In his earlier years, Benjamin Franklin once worked setting up a line of forts to defend the northwestern frontier for America’s thirteen original colonies. The chaplain of one fort complained to Franklin that the enlisted men were not attending his prayer services.
Franklin remarked that since the men were entitled to a ration of rum each day, the chaplain should become the rum steward and then dispense the rum rations immediately following morning prayers. The chaplain followed the suggestion. Later Franklin wrote in his diary, “Never were prayers more generally or more punctually attended.”
That story may be apocryphal, but the truth is, we attend church for many reasons. The things which motivate us to pray are perhaps even greater in number.
If you looked closely at Helen, you could tell that she had once been quite attractive. The toll she had paid for the life she had lived was severe. Yet as terrible as the years seemed to have been to her, they could not erase the suggestion of what had once been great beauty. In her gnarled hands was the suggestion of delicate grace. Her hair, now yellowed with age, must have once been quite golden as it caught the rays of the sun.
Her voice cracked as she spoke. The words came with great difficulty. “I would like to pray,” Helen said, “but I wonder now if God will hear me. When I was young and attractive, I turned my back on God. Now that I'm getting old, have lost my health through an incurable illness, and have nothing left of life's pleasures, I find myself turning to God. There is nothing else. But why would He want me under these circumstances?
“When I had to sacrifice my pleasures to be one of God's children, I chose not to. Now that I have nothing to sacrifice, I am ready for God. I am bringing Him nothing but my need. It is a poor bargain for him. Will He want me now?”
We always assume the prodigal son was a young man when he returned to his father's house. The Bible does not give his age, either at the time of his departure or his return. We do know that he was the younger of two sons and he was tired of waiting.
Hostile and rebellious, he wanted instant independence. When he, like Helen, decided to stop denying himself life's pleasures, he went whole-hog. In fact, he ended up feeding hogs, competing with them for their slop during a time of famine.

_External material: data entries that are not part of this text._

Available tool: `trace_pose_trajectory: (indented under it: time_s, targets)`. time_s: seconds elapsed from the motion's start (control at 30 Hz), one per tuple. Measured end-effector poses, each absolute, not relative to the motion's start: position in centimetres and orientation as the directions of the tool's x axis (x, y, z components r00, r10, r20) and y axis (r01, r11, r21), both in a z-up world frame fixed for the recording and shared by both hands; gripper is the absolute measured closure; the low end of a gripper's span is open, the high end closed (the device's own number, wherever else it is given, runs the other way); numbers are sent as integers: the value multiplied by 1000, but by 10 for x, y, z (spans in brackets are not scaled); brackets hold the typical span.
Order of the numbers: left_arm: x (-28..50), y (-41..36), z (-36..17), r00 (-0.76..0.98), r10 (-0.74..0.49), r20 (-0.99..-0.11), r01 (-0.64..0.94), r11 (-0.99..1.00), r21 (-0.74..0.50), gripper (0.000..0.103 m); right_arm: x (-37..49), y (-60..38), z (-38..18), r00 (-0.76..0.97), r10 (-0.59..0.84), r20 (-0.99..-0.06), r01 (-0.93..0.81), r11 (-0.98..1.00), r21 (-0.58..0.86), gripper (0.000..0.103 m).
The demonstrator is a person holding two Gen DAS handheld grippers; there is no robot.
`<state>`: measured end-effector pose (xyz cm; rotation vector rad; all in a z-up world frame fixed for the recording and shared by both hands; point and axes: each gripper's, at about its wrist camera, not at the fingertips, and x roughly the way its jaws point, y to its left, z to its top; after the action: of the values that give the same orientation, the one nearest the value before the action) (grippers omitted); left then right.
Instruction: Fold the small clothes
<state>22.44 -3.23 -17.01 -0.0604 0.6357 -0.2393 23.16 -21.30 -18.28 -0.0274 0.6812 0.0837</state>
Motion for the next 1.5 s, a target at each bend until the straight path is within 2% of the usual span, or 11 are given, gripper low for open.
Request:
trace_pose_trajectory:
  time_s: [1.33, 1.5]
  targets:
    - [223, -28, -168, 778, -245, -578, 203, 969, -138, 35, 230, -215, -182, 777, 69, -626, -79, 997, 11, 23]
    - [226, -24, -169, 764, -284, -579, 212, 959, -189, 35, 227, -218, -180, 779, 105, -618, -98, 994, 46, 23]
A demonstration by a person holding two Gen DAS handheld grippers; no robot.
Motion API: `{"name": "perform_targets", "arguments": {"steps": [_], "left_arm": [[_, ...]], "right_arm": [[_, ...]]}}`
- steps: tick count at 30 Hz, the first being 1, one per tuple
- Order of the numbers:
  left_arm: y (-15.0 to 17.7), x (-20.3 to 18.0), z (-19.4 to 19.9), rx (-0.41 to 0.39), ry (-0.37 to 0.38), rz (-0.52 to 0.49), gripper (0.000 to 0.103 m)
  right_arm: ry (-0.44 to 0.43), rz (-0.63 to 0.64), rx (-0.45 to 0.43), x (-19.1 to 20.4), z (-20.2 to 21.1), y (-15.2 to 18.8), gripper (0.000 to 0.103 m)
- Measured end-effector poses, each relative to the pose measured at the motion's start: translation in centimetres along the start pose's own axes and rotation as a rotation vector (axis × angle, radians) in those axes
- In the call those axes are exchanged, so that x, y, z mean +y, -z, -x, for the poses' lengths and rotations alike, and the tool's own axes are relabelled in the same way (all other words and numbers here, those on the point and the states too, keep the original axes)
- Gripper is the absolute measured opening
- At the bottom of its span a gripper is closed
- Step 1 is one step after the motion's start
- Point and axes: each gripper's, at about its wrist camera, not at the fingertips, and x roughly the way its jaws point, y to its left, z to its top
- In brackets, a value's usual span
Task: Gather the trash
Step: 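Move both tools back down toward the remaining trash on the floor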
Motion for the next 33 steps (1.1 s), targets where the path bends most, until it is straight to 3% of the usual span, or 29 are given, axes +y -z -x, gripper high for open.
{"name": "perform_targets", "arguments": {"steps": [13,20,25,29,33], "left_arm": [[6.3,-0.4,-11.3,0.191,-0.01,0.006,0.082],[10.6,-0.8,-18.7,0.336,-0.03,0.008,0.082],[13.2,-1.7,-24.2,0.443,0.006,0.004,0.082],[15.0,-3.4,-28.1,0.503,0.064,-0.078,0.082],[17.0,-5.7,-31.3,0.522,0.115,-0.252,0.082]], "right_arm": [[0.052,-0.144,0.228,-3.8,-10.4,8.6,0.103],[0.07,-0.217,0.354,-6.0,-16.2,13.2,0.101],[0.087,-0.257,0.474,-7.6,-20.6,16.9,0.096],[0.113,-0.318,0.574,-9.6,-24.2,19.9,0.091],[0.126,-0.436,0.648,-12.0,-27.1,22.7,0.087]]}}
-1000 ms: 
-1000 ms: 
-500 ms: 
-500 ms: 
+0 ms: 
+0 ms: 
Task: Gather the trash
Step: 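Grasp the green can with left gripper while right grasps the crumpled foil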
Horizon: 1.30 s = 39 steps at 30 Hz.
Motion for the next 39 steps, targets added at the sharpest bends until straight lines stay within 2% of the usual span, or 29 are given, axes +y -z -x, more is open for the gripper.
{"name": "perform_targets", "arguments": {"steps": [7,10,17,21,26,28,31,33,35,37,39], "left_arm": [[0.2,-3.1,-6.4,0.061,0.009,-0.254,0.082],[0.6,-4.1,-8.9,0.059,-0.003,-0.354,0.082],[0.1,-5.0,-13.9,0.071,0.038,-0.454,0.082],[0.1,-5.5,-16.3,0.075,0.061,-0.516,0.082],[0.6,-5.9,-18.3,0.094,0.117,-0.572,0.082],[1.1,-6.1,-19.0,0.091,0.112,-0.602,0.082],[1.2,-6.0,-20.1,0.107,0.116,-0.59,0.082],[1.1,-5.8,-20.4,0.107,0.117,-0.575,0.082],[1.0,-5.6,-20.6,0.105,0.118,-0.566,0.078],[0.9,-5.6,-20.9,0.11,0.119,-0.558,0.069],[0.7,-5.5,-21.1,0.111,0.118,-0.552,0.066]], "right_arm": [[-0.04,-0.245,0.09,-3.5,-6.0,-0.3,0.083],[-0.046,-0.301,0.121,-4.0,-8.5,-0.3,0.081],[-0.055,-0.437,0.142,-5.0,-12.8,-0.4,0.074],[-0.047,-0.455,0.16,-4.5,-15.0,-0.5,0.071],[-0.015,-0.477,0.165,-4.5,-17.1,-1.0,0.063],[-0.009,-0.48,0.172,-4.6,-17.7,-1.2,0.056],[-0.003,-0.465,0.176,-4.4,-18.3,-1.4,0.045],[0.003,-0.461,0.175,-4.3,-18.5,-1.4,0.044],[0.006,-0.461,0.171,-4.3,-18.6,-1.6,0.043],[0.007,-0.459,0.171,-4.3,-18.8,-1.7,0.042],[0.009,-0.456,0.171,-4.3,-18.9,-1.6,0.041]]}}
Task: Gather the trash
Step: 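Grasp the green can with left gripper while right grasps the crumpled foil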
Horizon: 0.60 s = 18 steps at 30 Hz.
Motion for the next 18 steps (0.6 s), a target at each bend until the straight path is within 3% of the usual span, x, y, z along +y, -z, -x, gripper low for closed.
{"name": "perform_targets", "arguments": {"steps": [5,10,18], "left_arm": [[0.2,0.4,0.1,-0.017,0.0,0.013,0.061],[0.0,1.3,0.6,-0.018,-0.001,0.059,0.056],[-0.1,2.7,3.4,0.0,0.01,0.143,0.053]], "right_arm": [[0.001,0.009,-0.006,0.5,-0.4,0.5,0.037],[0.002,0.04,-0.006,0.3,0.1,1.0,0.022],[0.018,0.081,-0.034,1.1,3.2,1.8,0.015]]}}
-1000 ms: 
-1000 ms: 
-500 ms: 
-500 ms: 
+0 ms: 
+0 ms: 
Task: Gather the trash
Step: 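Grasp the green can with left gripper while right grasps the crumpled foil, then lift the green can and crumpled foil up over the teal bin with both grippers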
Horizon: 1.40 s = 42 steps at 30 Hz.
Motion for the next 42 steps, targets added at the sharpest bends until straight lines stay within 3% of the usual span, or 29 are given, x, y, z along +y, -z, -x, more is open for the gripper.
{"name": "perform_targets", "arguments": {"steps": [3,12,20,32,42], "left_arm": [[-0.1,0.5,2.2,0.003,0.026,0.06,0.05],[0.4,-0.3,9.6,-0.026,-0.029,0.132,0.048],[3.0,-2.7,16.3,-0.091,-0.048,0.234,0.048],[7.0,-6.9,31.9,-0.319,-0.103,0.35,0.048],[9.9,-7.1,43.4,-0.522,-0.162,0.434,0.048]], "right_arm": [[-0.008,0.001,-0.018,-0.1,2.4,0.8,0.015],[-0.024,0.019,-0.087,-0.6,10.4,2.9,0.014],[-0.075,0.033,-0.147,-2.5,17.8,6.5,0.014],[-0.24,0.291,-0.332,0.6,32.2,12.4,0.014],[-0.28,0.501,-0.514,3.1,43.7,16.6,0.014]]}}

We usually think of him as still possessing his youth, although humbled by his circumstances. Perhaps he was now quite advanced in years, stooped by his poverty. When he thought of returning home to his father's house, the words may not have been articulated with the clarity of a young man. They may have been the mumblings of a man worn out by years and by hardship.
“I will go home to Father,” he thought, “but I have nothing to offer him. The years of riotous living have wasted anything I could contribute, but I will go home regardless. Maybe my Father will take me on in the position of his lowest servant. At least I would have enough to eat.”
When David looked back over the mess he had made of his life a life that included adultery and murder among his violations of God’s law he made this very powerful observation: “The sacrifices of God are a broken spirit. A broken and a contrite heart, O God, thou wilt not despise.”
Do you have anything to offer to God? Is a broken heart, a broken spirit, all you have left? Then offer it. You may be young, thinking there are years ahead, but from God's point of view, you are looking at nothing but anguish and despair. God will say with even greater anguish, “You had the need. I would gladly have accepted your broken heart, but you would not offer it.”
What Helen was asking, what the prodigal son was asking, is, “Is it too late?” There is an immeasurable distance between late and too late. Whatever you have, offer it now. God will not despise it. He will not reject you.